I've had this my whole life. It's especially bad when I've hosted a large group of people at our home & is why it's a bit difficult for me to be a hostess, as much as I love doing it. What helps? Letting caffeine go, at least in the time span around your event. Giving yourself a strict curfew as to any and all time on the computer, including Facebook, and then sticking to it. I find that reading soothing devotionals, especially those by Spurgeon, takes the edge off of nervous energy around bedtime and especially when one is also, paradoxically, too tired even to get ready for bed. Having a routine around evening activities, including family time, also helps.

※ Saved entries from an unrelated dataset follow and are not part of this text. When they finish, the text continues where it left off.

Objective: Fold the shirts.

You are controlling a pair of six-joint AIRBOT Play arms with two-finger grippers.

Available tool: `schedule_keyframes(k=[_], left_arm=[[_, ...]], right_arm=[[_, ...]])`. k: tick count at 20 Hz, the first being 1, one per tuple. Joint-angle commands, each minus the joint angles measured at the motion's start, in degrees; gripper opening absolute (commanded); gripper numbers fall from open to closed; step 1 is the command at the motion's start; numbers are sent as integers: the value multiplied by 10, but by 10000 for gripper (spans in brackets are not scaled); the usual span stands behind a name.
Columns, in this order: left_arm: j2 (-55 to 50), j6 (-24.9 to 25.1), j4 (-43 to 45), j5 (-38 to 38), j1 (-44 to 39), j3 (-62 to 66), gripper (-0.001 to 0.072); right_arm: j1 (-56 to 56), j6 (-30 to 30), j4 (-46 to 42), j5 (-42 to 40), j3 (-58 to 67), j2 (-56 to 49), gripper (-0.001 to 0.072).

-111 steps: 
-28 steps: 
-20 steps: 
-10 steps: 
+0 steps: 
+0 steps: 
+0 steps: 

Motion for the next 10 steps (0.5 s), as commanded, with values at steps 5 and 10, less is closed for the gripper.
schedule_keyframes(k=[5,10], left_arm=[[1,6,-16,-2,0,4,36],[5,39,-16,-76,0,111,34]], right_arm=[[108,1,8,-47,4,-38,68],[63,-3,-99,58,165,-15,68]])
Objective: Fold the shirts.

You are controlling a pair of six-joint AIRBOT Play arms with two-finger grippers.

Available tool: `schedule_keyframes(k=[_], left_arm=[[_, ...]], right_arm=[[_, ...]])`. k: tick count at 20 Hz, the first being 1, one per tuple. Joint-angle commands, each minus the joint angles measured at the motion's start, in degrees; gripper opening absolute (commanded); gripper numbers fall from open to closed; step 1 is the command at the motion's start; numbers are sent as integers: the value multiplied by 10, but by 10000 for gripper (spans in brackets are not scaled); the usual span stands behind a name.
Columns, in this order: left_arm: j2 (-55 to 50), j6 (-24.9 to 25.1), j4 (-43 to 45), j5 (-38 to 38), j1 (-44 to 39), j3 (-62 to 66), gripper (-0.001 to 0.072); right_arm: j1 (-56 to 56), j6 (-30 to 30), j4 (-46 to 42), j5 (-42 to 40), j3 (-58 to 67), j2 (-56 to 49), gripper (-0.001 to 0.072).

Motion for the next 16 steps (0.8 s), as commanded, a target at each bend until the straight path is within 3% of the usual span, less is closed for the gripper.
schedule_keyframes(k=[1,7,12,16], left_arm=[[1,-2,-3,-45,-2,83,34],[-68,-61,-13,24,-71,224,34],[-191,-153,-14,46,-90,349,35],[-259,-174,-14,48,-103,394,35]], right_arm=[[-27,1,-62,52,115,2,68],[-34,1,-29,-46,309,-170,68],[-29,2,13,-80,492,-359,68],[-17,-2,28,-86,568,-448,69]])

You need to just shake off earlier events, obviously & use trial and error as to what works best for you.


----------



## py3ak (Apr 22, 2012)

What Margaret said is very wise (unsurprisingly!). What you describe sounds fairly standard for anyone who has had to make it through something on nervous energy. You may be experiencing it more now because of having been through so much illness and dealing with so much chaos, in addition to the pressure of all the activities you are engaged in. A computer can sometimes be helpful in distracting you enough from inward turmoil to unwind, but too much of it, or the wrong sort of thing, and it can perpetuate the demand for nervous energy and make things worse. The ideal thing is some kind of gentle activity - sounds like sermons/walks work well for you. When Heidi is wound too tight I can start washing the dishes - I do it so badly that she takes over, and that gets her started on what is, for her, a soothing activity - but a soothing and helpful activity it can be hard to settle down to.

For myself, I think that if I ever find an activity that's soothing I'll probably have unlocked the secret of productivity.


----------



## a mere housewife (Apr 22, 2012)

Perhaps one could gather from Ruben's post that I understand what you and Margaret have said -- mostly lifelong here too. I do find comfort in washing dishes oddly (moreso than pacing for hours, which comes more naturally, even when exhausted/dizzy) and much comfort in devotions, when I can at last settle to them in such times, and calm music (I love Corelli's Concerti Grossi), and anything quietly beautiful. It is better to stare mindlessly at something lovely in such a state than at social media, if one cannot focus attention any further -- I think one of the main blessings of things that are aesthetically pleasant is simply to soothe frayed nerves. I have a favorite video of birds at an estuary in the Hebrides -- nothing gets maimed or killed, the sun rises and sets, there is light on the bird's wings and on the water and somebody did very appropriate music: I've seen it dozens of times . As Margaret said, one must simply find what works for oneself. I will pray you can do so, and have the time to be able to implement it. It may be a blessing in the form of a challenge, if it forces you more often or more deeply to those things that refresh and restore your soul.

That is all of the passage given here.